• Problem requirements: Your answer should consist of each line below that includes the word "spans".

• Record set:
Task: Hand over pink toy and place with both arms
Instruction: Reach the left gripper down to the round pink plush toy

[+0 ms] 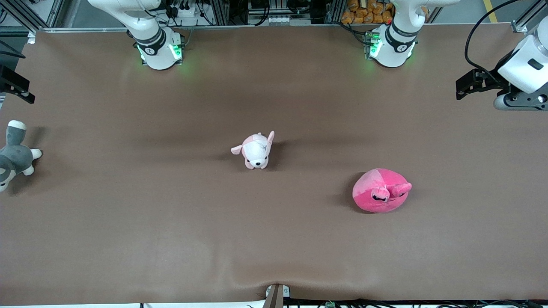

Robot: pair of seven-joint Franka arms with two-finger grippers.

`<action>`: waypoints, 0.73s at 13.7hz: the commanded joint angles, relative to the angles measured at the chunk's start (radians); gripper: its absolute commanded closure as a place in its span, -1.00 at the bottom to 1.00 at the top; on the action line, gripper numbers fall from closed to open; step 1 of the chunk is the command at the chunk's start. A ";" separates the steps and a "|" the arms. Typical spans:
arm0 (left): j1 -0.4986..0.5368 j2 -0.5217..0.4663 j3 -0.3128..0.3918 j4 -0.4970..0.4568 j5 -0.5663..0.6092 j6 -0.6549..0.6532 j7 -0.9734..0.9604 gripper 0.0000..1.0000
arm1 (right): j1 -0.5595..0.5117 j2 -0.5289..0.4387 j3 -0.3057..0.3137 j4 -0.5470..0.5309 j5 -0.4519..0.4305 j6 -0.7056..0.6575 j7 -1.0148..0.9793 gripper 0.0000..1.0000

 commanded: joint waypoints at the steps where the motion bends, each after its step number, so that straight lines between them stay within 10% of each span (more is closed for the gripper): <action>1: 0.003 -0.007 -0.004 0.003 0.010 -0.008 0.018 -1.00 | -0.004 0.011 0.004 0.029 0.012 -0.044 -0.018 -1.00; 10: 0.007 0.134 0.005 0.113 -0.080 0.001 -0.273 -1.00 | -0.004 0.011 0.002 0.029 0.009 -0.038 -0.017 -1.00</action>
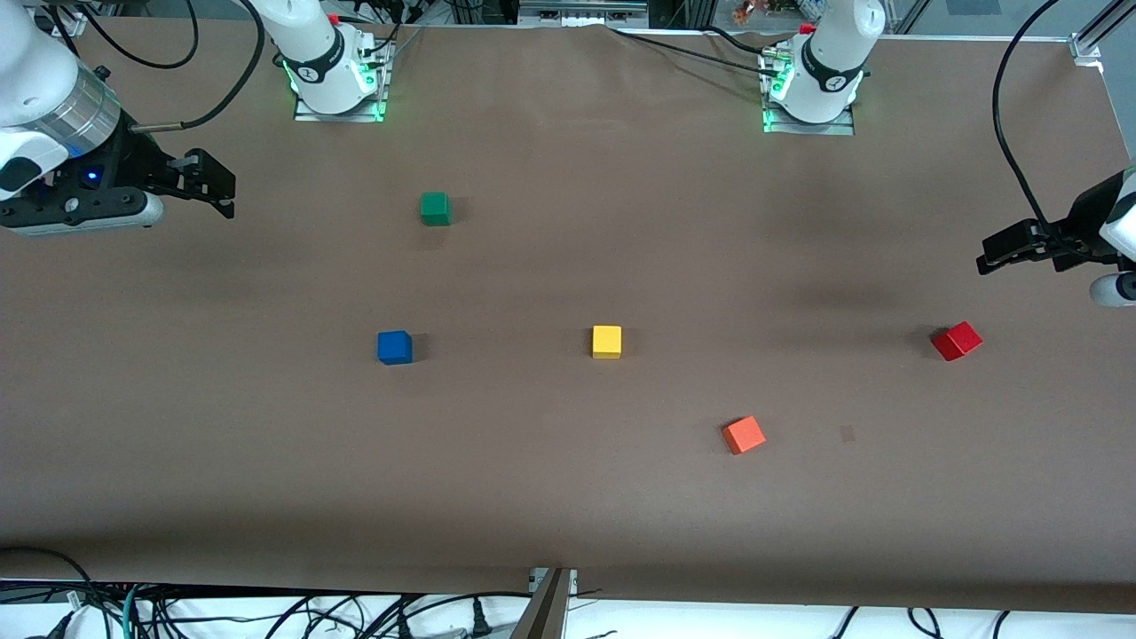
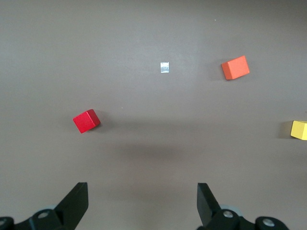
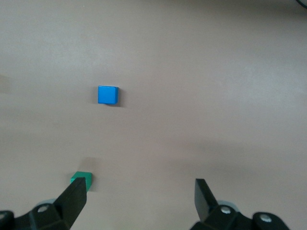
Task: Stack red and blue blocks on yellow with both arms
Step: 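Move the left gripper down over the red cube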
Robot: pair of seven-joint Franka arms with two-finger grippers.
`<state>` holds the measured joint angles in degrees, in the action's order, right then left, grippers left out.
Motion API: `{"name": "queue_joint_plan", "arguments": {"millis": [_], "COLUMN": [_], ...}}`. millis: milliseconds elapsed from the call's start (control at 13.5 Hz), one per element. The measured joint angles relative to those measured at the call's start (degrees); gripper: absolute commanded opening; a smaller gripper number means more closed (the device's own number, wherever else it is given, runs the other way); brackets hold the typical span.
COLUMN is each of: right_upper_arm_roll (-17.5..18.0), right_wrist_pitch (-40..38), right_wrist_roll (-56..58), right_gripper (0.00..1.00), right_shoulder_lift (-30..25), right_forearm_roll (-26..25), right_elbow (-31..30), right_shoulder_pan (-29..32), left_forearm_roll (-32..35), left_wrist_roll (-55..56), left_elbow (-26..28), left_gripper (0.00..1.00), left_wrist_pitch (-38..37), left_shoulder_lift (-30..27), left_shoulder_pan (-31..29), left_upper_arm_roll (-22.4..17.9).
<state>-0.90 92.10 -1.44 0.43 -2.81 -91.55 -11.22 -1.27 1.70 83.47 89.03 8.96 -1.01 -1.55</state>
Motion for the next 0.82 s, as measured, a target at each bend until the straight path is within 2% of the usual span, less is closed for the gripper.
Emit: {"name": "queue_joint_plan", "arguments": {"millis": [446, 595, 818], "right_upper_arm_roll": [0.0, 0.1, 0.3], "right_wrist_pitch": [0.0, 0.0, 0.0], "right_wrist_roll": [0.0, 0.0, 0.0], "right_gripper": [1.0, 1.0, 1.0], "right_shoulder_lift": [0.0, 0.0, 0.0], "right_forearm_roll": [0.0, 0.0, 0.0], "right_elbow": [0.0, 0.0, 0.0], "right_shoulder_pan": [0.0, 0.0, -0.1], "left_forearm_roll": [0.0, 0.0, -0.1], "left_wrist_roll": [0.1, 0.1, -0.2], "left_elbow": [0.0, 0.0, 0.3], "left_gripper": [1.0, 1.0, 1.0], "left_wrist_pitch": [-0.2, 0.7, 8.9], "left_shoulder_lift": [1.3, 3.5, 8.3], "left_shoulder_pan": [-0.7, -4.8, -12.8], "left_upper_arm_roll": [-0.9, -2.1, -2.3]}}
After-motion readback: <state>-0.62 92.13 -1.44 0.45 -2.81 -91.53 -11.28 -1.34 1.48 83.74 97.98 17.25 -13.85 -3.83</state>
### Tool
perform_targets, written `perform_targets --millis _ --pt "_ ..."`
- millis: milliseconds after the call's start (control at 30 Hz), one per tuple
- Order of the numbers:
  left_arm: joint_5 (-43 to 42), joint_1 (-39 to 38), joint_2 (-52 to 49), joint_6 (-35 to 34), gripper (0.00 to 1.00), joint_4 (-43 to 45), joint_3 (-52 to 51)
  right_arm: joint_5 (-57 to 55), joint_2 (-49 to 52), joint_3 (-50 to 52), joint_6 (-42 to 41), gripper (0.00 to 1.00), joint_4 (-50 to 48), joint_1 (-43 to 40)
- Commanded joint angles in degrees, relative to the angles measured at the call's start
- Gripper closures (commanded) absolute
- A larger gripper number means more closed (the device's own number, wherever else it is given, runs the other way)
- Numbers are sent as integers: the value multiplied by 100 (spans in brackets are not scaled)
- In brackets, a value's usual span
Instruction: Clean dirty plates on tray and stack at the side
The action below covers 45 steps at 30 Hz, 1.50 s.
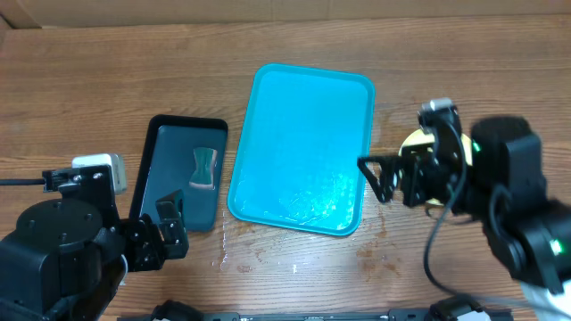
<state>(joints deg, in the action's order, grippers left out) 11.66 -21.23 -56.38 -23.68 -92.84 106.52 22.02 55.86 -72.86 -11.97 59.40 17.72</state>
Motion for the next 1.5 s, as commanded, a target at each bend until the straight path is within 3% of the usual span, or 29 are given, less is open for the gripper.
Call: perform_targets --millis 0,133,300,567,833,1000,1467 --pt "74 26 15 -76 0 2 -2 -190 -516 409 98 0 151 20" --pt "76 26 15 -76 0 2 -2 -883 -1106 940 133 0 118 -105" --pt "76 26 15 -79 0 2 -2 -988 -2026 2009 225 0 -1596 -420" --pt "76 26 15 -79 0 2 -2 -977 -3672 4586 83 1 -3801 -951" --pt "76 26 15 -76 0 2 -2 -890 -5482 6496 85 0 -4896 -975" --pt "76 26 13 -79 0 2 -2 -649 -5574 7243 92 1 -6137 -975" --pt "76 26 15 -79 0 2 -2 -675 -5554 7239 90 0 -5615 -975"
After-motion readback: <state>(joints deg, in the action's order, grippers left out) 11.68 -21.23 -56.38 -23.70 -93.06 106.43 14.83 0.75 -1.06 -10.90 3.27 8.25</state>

• Problem solution:
`<action>`: waypoints, 0.73s at 13.7hz: the commanded joint angles, relative to the angles measured at the chunk's start (radians); gripper: its absolute commanded closure as a place in its span, -1.00 at the bottom to 1.00 at the top; on the action line, gripper numbers fall from closed to open; step 1 of the chunk is the command at the chunk's start. A ";" separates the steps and a "|" the arms. Typical spans:
- Numbers are sent as integers: the value multiplied by 100 (spans in brackets are not scaled)

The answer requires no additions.